The cohort included 639 men, with a mean (SD) age of 65.83 (6.52) years. After median follow-ups of 5.51 years (interquartile range, 2.19-6.95 years) among 80 men treated with MaxRT and 4.78 years (interquartile range, 4.01-6.05 years) among 559 men treated with RP-containing treatments, 161 men had died, 106 (65.8%) from prostate cancer. There was no significant difference in the risk of PCSM (adjusted hazard ratio, 1.33; 95% CI, 0.49-3.64; P = .58) and ACM (adjusted hazard ratio, 0.80; 95% CI, 0.36-1.81; P = .60) when comparing men who underwent MaxRP vs MaxRT, with plausibility indexes for equivalence of 76.75% for the end point of the risk of PCSM and 77.97% for the end point of the risk of ACM. Plausibility indexes for all other treatment comparisons were less than 63%.

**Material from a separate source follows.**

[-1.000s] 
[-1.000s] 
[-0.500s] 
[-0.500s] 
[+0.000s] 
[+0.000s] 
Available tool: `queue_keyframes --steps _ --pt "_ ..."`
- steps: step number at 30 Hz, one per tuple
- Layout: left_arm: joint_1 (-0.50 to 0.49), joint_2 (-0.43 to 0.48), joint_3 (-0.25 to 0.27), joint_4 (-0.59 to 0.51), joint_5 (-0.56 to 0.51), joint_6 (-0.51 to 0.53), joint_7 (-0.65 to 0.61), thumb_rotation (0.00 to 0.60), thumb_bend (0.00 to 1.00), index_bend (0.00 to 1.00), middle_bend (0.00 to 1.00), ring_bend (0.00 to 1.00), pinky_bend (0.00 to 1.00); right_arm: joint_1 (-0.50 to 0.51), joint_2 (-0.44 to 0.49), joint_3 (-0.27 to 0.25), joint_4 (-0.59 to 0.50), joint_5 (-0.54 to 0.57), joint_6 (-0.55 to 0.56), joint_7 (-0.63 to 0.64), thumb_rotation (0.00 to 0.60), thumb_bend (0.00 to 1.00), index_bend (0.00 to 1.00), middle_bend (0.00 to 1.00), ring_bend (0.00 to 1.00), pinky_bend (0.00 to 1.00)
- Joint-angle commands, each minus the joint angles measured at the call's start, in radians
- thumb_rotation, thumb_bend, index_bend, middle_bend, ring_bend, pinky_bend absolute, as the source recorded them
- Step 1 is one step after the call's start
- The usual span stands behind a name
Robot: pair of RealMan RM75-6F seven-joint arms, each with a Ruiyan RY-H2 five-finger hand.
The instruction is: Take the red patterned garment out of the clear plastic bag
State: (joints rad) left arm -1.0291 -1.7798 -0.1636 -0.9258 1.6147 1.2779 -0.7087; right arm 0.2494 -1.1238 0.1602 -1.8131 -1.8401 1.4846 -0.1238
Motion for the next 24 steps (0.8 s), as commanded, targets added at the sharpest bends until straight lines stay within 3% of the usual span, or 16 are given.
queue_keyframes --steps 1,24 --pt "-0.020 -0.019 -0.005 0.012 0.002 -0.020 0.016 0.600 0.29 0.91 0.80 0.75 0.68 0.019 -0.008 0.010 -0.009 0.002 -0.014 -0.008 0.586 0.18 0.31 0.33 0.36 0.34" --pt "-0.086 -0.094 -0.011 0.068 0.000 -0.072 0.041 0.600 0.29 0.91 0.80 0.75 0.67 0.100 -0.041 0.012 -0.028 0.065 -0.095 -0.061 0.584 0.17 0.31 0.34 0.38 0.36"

Results of this study suggest that it is plausible that treatment with MaxRP or MaxRT for men with biopsy Gleason score 9-10 prostate cancer can lead to equivalent risk of PCSM and ACM.
目前尚不清楚根治性前列腺切除术 (RP) 和辅助外照射放疗 (EBRT)、雄激素剥夺治疗 (ADT) 或两者联合治疗 (称为 MaxRP) 与 EBRT、近距离放射治疗和 ADT 联合治疗 (称为 MaxRT) 的疗效相比如何。

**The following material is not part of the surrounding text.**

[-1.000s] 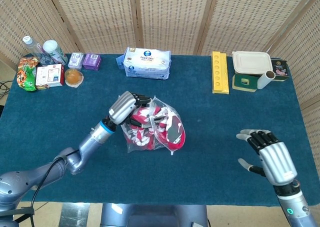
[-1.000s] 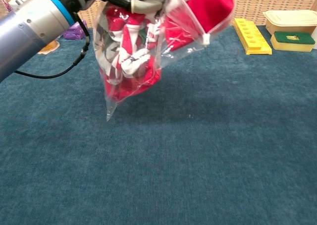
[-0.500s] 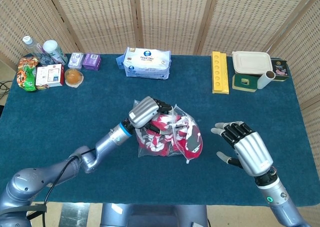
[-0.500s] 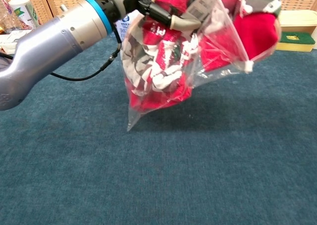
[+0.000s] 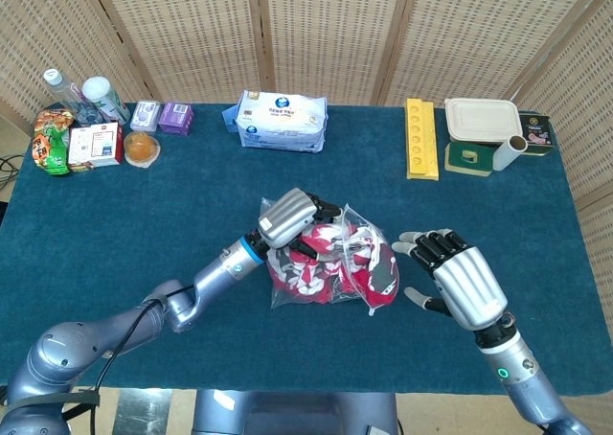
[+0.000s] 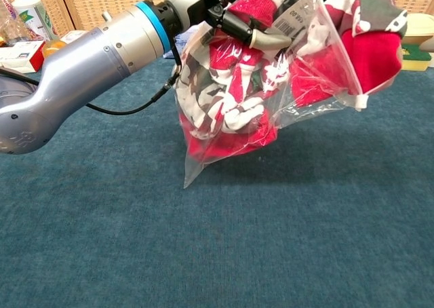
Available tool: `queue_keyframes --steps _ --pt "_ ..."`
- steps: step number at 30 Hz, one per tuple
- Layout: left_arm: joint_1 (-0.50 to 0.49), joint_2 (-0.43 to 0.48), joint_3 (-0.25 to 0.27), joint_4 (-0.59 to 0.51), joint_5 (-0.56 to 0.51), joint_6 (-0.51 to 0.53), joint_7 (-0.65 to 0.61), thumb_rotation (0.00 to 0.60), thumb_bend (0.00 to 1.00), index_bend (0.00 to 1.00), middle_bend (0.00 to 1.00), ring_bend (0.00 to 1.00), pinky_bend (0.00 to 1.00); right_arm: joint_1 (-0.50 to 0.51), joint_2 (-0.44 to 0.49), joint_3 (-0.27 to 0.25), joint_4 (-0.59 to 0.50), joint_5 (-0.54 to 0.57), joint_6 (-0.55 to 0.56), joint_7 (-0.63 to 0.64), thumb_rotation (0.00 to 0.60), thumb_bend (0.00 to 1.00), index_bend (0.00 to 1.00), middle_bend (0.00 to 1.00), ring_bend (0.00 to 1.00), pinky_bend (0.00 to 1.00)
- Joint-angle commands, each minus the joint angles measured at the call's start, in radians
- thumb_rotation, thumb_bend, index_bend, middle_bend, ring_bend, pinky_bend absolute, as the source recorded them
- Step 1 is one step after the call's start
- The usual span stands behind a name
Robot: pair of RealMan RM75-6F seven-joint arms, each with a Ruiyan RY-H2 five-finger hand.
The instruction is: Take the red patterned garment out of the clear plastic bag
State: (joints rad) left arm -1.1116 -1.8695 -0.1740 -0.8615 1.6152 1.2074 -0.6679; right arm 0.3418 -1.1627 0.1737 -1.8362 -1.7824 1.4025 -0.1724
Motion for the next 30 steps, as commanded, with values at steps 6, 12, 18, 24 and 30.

研究 Gleason 评分 9-10 前列腺癌患者接受 MaxRP 与 MaxRT 治疗与前列腺癌特异性死亡率 (PCSM) 和全因死亡率 (ACM) 风险之间的关系。
设计、地点和参与者:研究队列包括 639 名临床 T1-4、N0M0 活检 Gleason 评分 9-10 前列腺癌患者。1992 年 2 月 6 日至 2013 年 4 月 26 日,共有 80 名患者在芝加哥前列腺癌中心连续接受 MaxRT 治疗,559 名患者在 Martini-Klinik 前列腺癌中心接受 RP 和盆腔淋巴结清扫术治疗。随访于前列腺 EBRT 或 RP 当日开始,于 2017 年 10 月 27 日结束。
559 名接受 RP 和盆腔淋巴结清扫术治疗的患者中,88 名(15.7%)接受辅助 EBRT,49 名(8.8%)接受 ADT,50 名(8.9%)同时接受两种治疗。
使用合理性指数,对 PCSM 和 ACM 风险的治疗倾向评分调整风险以及这些风险在治疗之间等效的可能性进行评估。
该队列包括 639 名患者,平均(SD)年龄为 65.83(6.52)岁。在接受 MaxRT 治疗的 80 名患者中,中位随访时间为 5.51 年(四分位距,2.19-6.95 年),接受 RP 治疗的 559 名患者中,中位随访时间为 4.78 年(四分位距,4.01-6.05 年),随访期间共有 161 名患者死亡,其中 106 名(65.8%)死于前列腺癌。与接受 MaxRT 治疗的患者相比,接受 MaxRP 治疗的患者 PCSM(调整后危险比,1.33;95%CI,0.49-3.64;P=0.58)和 ACM(调整后危险比,0.80;95%CI,0.36-1.81;P=0.60)风险无显著差异,PCSM 风险等效性的合理性指数为 76.75%,ACM 风险等效性的合理性指数为 77.97%。其他所有治疗比较的合理性指数均低于 63%。
本研究结果表明,对于 Gleason 评分 9-10 前列腺癌患者,接受 MaxRP 或 MaxRT 治疗可能导致 PCSM 和 ACM 风险相当,这是合理的。